Second, if your Diastasis Recti is moderate {2-3 finger gap} or severe {5 finger or more gap} crunches and planks are the WORST THING that you can do.  Why? because these workouts/movements actually pull the muscles apart and will only make your condition worse.

Third, it is SO IMPORTANT to do the self check! You may not have Diastasis Recti even if you are in the “High Risk” category {listed above} At the same time you may have Diastasis Recti even if you have zero connection to the “High Risk” list.

Great Easy to follow Diastasis Recti Workout:

These exercises have been shown to reduce the distasis recti separation!


Taken from Julie Tupler, RN the author of “Lose Your Mummy Tummy” this is a book I highly recommend for anyone struggling with a weakened core caused by diastasis.

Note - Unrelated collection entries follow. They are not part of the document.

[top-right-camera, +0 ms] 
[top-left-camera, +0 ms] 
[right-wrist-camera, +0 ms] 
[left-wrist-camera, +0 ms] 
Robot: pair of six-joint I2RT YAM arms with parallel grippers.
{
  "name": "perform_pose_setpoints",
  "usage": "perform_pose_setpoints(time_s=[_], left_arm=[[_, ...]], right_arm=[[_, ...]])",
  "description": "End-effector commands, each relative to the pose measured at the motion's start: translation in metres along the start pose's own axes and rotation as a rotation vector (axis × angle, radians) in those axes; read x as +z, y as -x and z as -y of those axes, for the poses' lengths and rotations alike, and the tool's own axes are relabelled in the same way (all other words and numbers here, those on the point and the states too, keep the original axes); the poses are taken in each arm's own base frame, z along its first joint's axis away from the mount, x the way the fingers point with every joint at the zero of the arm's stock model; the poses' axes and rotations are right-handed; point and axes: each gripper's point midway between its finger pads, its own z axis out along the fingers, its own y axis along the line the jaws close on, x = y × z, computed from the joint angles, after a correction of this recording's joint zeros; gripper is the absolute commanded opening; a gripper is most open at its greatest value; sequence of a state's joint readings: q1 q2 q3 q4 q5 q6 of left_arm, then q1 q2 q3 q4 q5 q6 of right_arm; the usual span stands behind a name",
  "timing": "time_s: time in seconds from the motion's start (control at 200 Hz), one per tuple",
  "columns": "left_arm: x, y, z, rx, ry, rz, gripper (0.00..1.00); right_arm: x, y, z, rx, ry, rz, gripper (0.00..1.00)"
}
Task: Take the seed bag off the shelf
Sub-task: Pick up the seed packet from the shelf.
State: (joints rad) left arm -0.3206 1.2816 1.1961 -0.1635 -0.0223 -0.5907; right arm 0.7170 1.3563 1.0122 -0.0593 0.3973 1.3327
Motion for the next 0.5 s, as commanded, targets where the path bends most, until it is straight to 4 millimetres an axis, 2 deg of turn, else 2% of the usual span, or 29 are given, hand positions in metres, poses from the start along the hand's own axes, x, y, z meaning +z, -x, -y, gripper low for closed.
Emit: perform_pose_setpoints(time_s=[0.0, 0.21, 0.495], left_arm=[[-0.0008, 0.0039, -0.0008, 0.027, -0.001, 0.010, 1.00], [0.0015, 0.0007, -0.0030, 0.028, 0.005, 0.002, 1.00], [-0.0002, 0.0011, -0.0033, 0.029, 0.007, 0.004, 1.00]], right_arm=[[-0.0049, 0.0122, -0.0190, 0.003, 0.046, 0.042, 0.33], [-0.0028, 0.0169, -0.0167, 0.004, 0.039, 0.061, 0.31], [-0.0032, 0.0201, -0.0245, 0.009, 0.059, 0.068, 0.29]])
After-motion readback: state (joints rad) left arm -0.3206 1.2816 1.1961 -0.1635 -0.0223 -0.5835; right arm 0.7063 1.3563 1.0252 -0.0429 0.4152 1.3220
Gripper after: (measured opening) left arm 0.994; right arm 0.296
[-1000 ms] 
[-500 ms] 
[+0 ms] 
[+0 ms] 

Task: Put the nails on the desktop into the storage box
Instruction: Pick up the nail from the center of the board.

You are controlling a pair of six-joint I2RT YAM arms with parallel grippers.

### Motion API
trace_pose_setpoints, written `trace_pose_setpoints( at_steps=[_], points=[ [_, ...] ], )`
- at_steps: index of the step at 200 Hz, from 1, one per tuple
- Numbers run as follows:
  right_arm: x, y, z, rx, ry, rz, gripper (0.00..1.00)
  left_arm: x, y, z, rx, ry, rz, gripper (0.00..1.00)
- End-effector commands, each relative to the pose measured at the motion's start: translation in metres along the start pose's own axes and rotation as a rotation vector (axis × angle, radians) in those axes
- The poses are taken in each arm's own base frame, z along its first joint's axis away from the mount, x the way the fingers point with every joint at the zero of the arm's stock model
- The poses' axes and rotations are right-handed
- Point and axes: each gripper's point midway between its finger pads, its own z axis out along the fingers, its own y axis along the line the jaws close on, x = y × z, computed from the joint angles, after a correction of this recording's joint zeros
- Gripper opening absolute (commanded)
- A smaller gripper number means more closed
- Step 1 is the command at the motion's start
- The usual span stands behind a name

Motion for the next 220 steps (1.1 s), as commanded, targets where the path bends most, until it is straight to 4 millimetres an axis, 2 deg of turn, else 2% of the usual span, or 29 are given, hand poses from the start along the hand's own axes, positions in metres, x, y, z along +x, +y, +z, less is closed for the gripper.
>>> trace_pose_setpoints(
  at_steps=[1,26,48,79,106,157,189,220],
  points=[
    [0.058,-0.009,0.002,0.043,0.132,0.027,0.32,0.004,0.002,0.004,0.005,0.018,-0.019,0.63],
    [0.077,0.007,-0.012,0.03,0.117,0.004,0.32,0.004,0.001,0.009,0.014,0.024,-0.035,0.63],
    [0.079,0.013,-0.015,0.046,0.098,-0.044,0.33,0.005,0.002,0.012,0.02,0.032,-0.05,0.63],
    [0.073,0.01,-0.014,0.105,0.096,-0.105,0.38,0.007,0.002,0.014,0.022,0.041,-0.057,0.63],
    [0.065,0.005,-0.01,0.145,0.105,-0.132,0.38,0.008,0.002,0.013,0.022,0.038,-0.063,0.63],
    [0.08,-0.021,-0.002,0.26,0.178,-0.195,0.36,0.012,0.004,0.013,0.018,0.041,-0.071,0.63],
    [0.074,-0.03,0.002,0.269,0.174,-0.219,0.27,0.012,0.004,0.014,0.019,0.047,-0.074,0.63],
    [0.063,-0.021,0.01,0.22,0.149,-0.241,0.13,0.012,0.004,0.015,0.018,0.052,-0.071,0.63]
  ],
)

  • Core contraction – In a seated position, place both hands on abdominal muscles.Take small controlled breaths. Slowly contract the abdominal muscles, pulling them straight back towards the spine. Hold the contraction for 30 seconds, while maintaining the controlled breathing. Complete 10 repetitions.
  • Seated squeeze – Again in a seated position, place one hand above the belly button, and the other below the belly button. With controlled breaths, with a mid-way starting point, pull the abdominals back toward the spine, hold for 2 seconds and return to the mid-way point. Complete 100 repetitions.
  • Head lift – In a lying down position, knees bent at 90° angle, feet flat, slowly lift the head, chin toward your chest, (concentrate on isolation of the abdominals to prevent hip-flexors from being engaged), slowly contract abdominals toward floor, hold for two seconds, lower head to starting position for 2 seconds. Complete 10 repetitions.
  • Upright push-up – A standup pushup against the wall, with feet together arm’s-length away from wall, place hands flat against the wall, contract abdominal muscles toward spine, lean body towards wall, with elbows bent downward close to body, pull abdominal muscles in further, with controlled breathing. Release muscles as you push back to starting position. Complete 20 repetitions.
  • Squat against the wall – Also known as a seated squat, stand with back against the wall, feet out in front of body, slowly lower body to a seated position so knees are bent at a 90° angle, contracting abs toward spine as you raise body back to standing position. Optionally, this exercise can also be done using an exercise ball placed against the wall and your lower back. Complete 20 Repetitions.
  • Squat with squeeze – A variation to the “Squat against the wall” is to place a small resistance ball between the knees, and squeeze the ball as you lower your body to the seated position. Complete 20 repetitions.

*No Diastasis Recti will result in very minimal or no gapping of the muscles.


If you have Diastasis Recti , I would HIGHLY recommend quitting ALL of the “traditional” abdominal exercises. I would also recommending getting a copy of Julie Tupler’s Lose your Mummy Tummy! Through Julie’s Tupler Technique® it could take you anywhere from six weeks to a year to close your diastasis.

Now GO and do a self check!

References and sources for this post include:

MuTuSystemLose Your Mummy Tummy aka Tupler Technique® , About.comWikipedia

*As always, please check with your medical professional before starting any exercise postpartum.